Fig 3A and Table 1 provides a summary of EC50 data from a more extensive series of experiments involving changes in 1) the amount of cRNA injected, 2) the presence or absence of the 3’ UTR and 3) the length of time (post-injection) prior to recording (a total of 88 independently determined EC50 values). BtRDL receptors with the highest apparent affinity for GABA were produced by injecting 10 ng of cRNA containing a 3’ UTR and incubating for three-days (EC50 = 1.8 ± 0.4 μM; n = 9). In contrast, receptors with the lowest apparent affinity for GABA were produced by injecting 1 ng of cRNA lacking the 3’UTR and recording at one-day post-injection (EC50 = 29.7 ± 1.1 μM; n = 7). This corresponds to a 17-fold shift in apparent affinity.

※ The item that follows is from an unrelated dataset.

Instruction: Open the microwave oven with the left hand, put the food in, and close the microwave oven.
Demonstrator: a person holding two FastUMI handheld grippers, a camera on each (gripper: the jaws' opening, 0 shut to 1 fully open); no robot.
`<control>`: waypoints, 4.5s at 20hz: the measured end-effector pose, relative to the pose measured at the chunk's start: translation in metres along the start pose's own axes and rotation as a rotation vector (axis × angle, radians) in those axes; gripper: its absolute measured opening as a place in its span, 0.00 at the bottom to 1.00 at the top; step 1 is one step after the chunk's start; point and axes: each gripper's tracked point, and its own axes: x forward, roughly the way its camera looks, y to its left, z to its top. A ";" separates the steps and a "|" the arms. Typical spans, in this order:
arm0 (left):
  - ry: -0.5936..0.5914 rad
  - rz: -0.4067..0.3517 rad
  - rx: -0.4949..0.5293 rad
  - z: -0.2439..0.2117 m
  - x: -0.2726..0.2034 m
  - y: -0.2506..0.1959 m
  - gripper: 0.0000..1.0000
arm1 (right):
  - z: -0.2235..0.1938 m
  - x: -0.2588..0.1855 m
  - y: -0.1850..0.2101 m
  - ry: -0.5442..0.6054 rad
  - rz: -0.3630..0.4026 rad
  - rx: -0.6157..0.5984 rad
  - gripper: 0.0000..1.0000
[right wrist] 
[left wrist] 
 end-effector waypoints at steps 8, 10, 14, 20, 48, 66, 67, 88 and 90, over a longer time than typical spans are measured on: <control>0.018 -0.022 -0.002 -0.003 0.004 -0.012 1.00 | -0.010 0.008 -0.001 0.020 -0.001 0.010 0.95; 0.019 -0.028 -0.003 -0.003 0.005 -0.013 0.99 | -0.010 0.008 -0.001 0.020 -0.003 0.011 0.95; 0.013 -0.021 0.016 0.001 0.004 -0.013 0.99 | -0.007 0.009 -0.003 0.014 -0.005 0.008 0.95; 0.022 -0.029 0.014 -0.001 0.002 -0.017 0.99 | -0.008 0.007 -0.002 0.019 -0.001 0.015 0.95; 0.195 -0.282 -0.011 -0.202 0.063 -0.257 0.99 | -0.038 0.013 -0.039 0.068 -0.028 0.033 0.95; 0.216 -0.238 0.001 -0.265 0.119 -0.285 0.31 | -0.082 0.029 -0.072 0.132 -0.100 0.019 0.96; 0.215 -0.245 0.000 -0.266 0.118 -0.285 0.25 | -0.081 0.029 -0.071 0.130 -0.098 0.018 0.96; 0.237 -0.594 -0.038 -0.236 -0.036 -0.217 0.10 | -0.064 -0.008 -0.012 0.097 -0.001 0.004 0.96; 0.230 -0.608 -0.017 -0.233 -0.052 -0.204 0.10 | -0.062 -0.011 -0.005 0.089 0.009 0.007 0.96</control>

Fig 3. Changes in apparent affinity and current amplitude of BtRDL for GABA in oocytes under differing expression conditions.

Fig 3

A) Apparent affinity for GABA is influenced by the amount of cRNA injected (1 ng or 10 ng), the presence or absence of a 3’ UTR (+3’UTR and -3’UTA), and the length of time post-injection before agonist responses were recorded (one- to three-days). Data are presented with 1 ng cRNA lacking a 3’ UTR (circles), 10 ng cRNA lacking a 3’ UTR (triangles), 1 ng cRNA containing a 3’ UTR (diamonds), 10 ng cRNA containing a 3’ UTR (squares). In all cases independent data were generated from cRNA synthesised from either pSP64GL (open symbols) and pGEMHE (filled symbol). B) Correlation between apparent affinity for GABA (EC50) and current amplitude (Imax). Individual GABA EC50 values are plotted against the GABA Imax, together with a line of best fit. Data are from 88 independently determined EC50 values from oocytes expressing BtRDL under a variety of expression conditions. This includes variations in the amount of cRNA (1 or 10 ng), the length of time post-injection (one-, two- or three-days) or the presence or absence of the 3’ UTR. C) Representative traces from oocytes expressing BtRDL, in response to application of a range of concentrations of GABA. Upper traces correspond to oocytes injected with 10 ng cRNA containing a 3’ UTR. Lower traces correspond to oocytes injected with 1 ng cRNA lacking a 3’ UTR. In both cases recordings were made three-days post-injection. Note: the vertical axis of the scale bars differs by a factor of 10.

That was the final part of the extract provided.